AGD13 Antibody

What is AGD13 and why would researchers need an antibody against it?

AGD13 (Q8LFN9) is a Probable ADP-ribosylation factor GTPase-activating protein found in Arabidopsis thaliana (Mouse-ear cress plant). It functions as a translation product of the AGD13 gene (At4g05330) . Researchers study this protein to understand membrane trafficking and vesicle formation in plant cells, as ADP-ribosylation factor GTPase-activating proteins regulate ARF GTPases involved in these processes. Antibodies against AGD13 are essential tools for detecting, quantifying, and localizing this protein in experimental systems, enabling the study of its expression patterns, protein-protein interactions, and functional roles in plant cell biology .

What are the validated applications for AGD13 antibody?

The commercially available AGD13 antibody (CSB-PA822589XA01DOA) has been validated for the following applications:

• ELISA (Enzyme-Linked Immunosorbent Assay): For quantitative detection of AGD13 protein in samples

• Western Blot (WB): For detecting the presence and molecular weight of AGD13 protein in complex mixtures

These applications have been validated specifically for ensuring identification of the antigen in Arabidopsis thaliana samples . While other potential applications like immunohistochemistry (IHC) or immunofluorescence (IF) may be possible, researchers should perform their own validation if extending to these methods, as formal validation for these applications was not evident in the available data.

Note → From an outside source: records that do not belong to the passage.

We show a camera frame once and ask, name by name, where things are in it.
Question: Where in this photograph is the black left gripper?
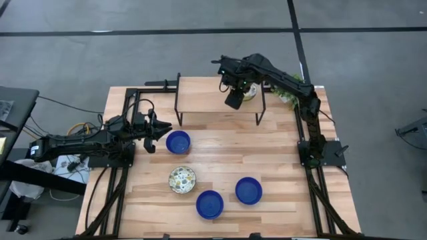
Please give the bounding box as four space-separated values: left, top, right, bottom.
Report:
131 111 173 154

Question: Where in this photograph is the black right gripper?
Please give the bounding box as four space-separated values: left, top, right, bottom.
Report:
211 55 254 110

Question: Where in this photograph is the yellow pear-patterned ceramic bowl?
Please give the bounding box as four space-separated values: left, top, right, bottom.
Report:
242 83 258 102
168 165 197 195

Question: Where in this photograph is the blue plastic bowl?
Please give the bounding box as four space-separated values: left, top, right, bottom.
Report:
165 130 191 155
235 176 264 205
195 189 225 220

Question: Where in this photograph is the wooden shelf with black legs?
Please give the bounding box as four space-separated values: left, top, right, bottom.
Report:
173 72 267 127

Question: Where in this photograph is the green plant in white pot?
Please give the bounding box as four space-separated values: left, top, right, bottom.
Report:
270 73 306 111

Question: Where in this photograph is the white power strip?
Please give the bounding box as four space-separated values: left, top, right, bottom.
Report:
53 155 91 184

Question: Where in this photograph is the white plastic bag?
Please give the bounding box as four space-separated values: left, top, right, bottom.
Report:
9 158 54 201

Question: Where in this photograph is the black desk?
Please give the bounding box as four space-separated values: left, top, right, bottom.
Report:
0 85 87 197

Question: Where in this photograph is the yellow cable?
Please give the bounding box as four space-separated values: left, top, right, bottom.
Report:
66 122 91 136

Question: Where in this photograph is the thick black cable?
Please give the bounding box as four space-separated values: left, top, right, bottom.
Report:
85 166 109 231

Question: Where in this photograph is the thin black cable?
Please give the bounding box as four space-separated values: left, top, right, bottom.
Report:
37 95 105 116

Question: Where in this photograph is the black aluminium table frame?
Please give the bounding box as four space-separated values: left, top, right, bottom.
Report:
75 78 363 240

What are the optimal storage conditions for AGD13 antibody?

For maintaining optimal activity of AGD13 antibody:

• Long-term storage: Store at -20°C or -80°C

• Important caution: Avoid repeated freeze-thaw cycles, as these can degrade antibody quality and reduce binding efficacy

• Formulation: The antibody is typically provided in liquid form with 50% Glycerol, 0.01M PBS (pH 7.4), and 0.03% Proclin 300 as a preservative

For working solutions, maintain at 4°C for short-term use (1-2 weeks). Aliquoting the antibody upon receipt is recommended to minimize freeze-thaw cycles if multiple experiments are planned over time.

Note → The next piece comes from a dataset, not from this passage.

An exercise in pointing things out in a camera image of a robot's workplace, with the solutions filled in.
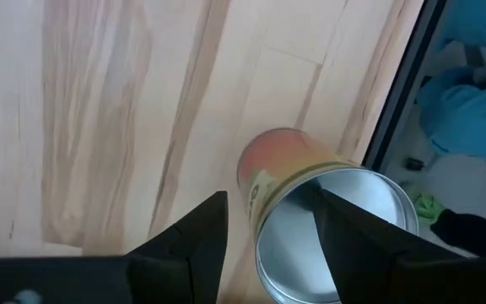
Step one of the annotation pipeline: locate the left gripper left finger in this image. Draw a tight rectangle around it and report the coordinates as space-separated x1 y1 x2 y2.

How should AGD13 antibody be validated for specificity in Arabidopsis research?

A comprehensive validation approach for AGD13 antibody specificity should include:

• Positive control testing: Use recombinant Arabidopsis thaliana AGD13 protein as a positive control

• Knockout/knockdown validation: Compare antibody signal between wild-type plants and AGD13 knockout/knockdown lines (such as those created using the amiRNA targeting AGD13, stock number CSHL_056221)

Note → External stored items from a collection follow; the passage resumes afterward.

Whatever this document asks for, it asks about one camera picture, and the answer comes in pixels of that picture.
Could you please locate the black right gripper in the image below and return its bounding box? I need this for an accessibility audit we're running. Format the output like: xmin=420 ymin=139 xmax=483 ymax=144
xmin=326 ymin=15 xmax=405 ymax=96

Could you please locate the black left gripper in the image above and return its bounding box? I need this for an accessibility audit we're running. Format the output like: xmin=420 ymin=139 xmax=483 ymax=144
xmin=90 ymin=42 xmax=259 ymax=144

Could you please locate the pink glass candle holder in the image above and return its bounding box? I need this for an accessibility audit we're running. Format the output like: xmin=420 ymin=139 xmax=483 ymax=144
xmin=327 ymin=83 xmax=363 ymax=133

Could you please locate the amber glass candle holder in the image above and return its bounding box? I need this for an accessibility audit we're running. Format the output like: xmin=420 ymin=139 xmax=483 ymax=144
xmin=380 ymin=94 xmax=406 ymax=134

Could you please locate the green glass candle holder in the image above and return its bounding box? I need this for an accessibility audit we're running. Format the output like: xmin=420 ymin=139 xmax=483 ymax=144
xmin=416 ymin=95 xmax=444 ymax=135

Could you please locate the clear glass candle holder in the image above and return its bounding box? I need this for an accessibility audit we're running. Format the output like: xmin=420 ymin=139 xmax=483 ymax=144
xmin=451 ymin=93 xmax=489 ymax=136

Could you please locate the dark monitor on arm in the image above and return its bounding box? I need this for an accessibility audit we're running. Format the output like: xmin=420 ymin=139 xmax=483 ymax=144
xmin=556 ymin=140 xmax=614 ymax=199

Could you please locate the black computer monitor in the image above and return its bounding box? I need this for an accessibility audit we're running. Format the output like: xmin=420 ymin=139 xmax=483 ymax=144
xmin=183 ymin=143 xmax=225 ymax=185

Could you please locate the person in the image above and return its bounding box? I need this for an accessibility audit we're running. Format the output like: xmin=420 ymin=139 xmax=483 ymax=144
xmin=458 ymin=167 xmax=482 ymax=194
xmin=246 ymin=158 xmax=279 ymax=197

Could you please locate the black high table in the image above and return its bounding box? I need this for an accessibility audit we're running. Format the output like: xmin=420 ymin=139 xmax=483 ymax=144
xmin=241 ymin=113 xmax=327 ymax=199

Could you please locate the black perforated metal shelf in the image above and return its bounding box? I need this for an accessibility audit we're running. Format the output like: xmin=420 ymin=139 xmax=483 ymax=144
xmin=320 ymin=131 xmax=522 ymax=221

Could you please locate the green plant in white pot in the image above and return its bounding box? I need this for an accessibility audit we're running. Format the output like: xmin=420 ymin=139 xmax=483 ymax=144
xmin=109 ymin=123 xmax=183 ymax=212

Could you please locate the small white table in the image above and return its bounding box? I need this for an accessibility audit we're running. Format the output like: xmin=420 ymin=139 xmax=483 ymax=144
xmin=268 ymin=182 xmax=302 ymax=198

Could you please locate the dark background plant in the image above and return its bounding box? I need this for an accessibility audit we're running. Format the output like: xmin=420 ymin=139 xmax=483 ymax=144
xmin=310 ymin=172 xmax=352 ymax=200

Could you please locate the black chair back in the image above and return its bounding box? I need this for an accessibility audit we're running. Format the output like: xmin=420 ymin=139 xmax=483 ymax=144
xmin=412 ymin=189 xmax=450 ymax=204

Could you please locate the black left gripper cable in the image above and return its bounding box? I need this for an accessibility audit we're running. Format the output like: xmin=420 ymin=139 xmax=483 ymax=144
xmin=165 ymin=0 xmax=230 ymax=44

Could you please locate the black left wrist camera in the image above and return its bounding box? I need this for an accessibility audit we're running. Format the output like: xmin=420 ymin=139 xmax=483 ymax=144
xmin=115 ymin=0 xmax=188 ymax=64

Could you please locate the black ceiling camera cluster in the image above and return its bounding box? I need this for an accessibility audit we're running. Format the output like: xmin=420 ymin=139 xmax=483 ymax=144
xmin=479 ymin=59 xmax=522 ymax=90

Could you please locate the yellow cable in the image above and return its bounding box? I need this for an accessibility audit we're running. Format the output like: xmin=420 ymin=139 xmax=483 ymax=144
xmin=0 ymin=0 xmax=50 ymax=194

• Peptide competition assay: Pre-incubate the antibody with excess immunizing peptide to block specific binding sites before application in the intended assay

• Cross-reactivity assessment: Test against closely related AGD family proteins (like AGD1, AGD2, AGD3, AGD5, AGD9, AGD15) to ensure specificity

• Mass spectrometry validation: Perform immunoprecipitation followed by mass spectrometry to confirm that the antibody is capturing the intended target

This multi-faceted approach helps ensure that experimental results reflect the true biology of AGD13 rather than non-specific interactions.

What is the recommended protocol for using AGD13 antibody in Western blotting?

The following optimized protocol is recommended for Western blotting with AGD13 antibody:

Materials needed:

• AGD13 antibody (CSB-PA822589XA01DOA)

• Arabidopsis thaliana protein extract

• Standard Western blotting equipment and reagents

Protocol:

• Sample preparation: Extract proteins from Arabidopsis tissue using a buffer containing protease inhibitors

• Protein separation:

  • Load 20-40 μg protein per lane

  • Separate proteins using SDS-PAGE (10-12% gel recommended)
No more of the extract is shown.